The making of: The Two Towers (a 25 driver Full Range line array)

As promised, a bit more info on my current ACDC filter (Aural Comb Delay Convolver).

This time I use no extra EQ to do what I want, I have a short negative band passed burst, down in level in front of the main signal, and add a bit of energy back that gets robbed by the negative signal to balance the result. It is lower in overall level due to canceling part of the signal that gets combined at the ears.

If we remember the Dirac pulse combing at the ear:

di01.jpg

(0.1 ms rise time)
di02.jpg

(0.2 ms rise time)
di03.jpg

(0.3 ms rise time)

After which we'd get the inter aural comb pattern (0.270 ms has passed)
dic01.jpg

(0.1 ms rise time of L + 0.270 ms delayed R)
dic02.jpg

(0.2 ms rise time of L + 0.270 ms delayed R)
dic03.jpg

(0.3 ms rise time of L + 0.270 ms delayed R)
dic04.jpg

(0.4 ms rise time of L + 0.270 ms delayed R)

The new filter looks like this:
acdc01.jpg

(0.1 ms rise time)
acdc02.jpg

(0.2 ms rise time)
acdc03.jpg

(0.3 ms rise time)

After which we'd get the inter aural comb pattern (0.270 ms has passed)
acdc-2-01.jpg

(0.1 ms rise time of L + 0.270 ms delayed R)
acdc-2-02.jpg

(0.2 ms rise time of L + 0.270 ms delayed R)
acdc-2-03.jpg

(0.3 ms rise time of L + 0.270 ms delayed R)
acdc-2-04.jpg

(0.4 ms rise time of L + 0.270 ms delayed R)

Much better behaved and cleaner than my first attempt.

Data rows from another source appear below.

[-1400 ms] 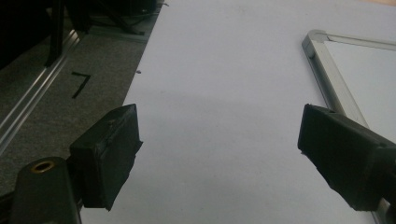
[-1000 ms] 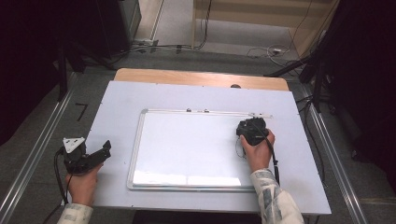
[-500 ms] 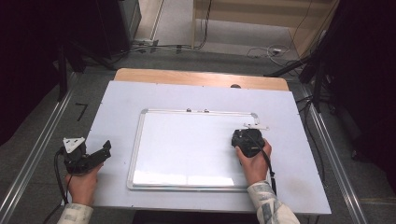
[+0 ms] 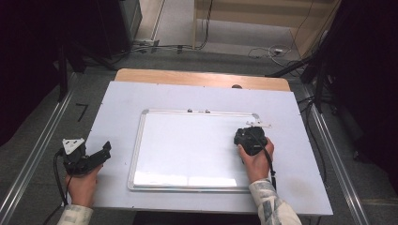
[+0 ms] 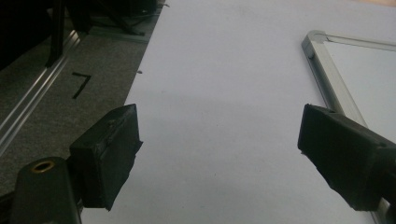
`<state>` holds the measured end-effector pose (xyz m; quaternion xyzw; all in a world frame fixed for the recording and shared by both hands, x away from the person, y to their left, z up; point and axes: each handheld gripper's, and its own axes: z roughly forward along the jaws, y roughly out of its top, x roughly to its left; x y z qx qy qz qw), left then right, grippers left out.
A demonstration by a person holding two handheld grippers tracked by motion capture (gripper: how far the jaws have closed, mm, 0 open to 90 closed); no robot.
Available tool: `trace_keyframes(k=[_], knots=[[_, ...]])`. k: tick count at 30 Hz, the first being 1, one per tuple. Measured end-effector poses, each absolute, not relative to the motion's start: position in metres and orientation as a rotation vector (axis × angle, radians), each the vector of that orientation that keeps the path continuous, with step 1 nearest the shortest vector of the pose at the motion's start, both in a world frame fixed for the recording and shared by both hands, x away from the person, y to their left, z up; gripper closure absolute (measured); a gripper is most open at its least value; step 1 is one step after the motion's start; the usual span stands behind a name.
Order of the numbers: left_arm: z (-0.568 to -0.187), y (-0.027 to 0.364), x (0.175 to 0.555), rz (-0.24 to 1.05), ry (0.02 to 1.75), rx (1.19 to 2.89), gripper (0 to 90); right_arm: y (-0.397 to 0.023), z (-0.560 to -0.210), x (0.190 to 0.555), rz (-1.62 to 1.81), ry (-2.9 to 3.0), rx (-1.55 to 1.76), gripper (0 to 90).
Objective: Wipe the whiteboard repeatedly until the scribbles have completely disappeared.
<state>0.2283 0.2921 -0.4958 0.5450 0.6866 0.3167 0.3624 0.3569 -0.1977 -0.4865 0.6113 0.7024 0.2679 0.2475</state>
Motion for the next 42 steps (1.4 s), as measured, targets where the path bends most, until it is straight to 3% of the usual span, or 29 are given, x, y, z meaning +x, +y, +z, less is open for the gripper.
trace_keyframes(k=[12,30,42], knots=[[-0.496,0.293,0.229,0.815,1.772,1.402,13.5,-0.211,-0.486,0.377,0.697,1.863,1.705,39.4],[-0.496,0.290,0.230,0.817,1.769,1.410,13.5,-0.184,-0.489,0.308,0.750,2.018,1.556,39.5],[-0.496,0.293,0.227,0.813,1.775,1.402,13.5,-0.213,-0.487,0.332,0.717,1.938,1.648,39.4]])
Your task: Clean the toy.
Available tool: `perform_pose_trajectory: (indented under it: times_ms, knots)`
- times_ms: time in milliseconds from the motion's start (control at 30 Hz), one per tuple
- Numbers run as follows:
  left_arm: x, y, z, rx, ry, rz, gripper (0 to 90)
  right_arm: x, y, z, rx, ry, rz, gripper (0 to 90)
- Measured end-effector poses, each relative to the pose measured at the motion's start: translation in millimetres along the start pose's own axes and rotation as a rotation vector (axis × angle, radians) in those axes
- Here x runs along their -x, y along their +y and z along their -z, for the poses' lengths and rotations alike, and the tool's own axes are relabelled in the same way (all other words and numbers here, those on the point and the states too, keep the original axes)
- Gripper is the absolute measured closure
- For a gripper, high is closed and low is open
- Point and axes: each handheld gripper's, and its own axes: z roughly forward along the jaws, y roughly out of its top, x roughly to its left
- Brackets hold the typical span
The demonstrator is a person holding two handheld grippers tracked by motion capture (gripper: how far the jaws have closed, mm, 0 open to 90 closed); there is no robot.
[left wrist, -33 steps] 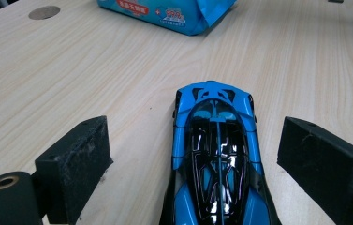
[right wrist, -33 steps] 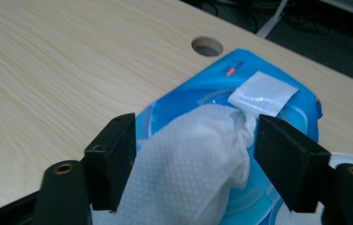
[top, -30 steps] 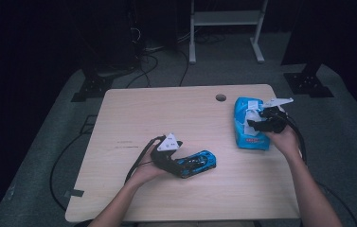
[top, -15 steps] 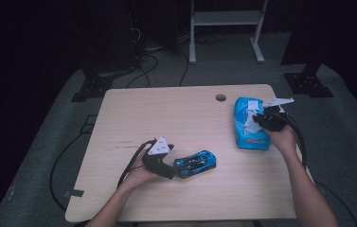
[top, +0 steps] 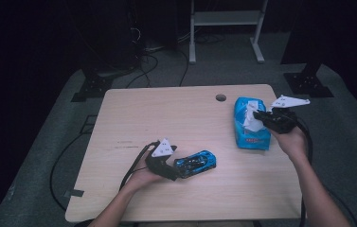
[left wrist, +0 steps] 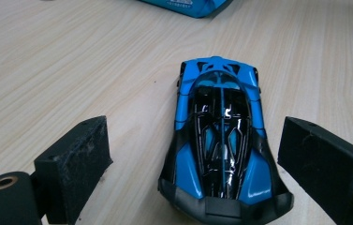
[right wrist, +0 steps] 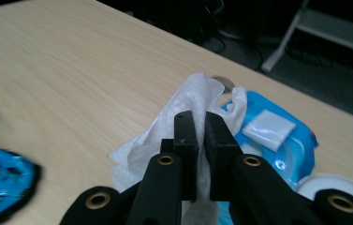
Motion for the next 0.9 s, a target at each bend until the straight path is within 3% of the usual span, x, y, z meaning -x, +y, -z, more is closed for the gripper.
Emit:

The trick is the direct signal aimed at our ears builds up the anti comb signal over time, lets look at the direct signal (if we only had one ear) after more time has passed (no combing happening here):
acdc08.jpg

You can see how the reverse "EQ" of the inter aural combing happening at the ears slowly builds over time, largely fighting the comb pattern as it happens. But not before. It's (almost) perfect flat until the first combing starts.
You can see the difference in total SPL level between the Dirac pulse combing and this filter. I only raise the area of interest globally by about 1 dB to compensate. (not seen in these plots)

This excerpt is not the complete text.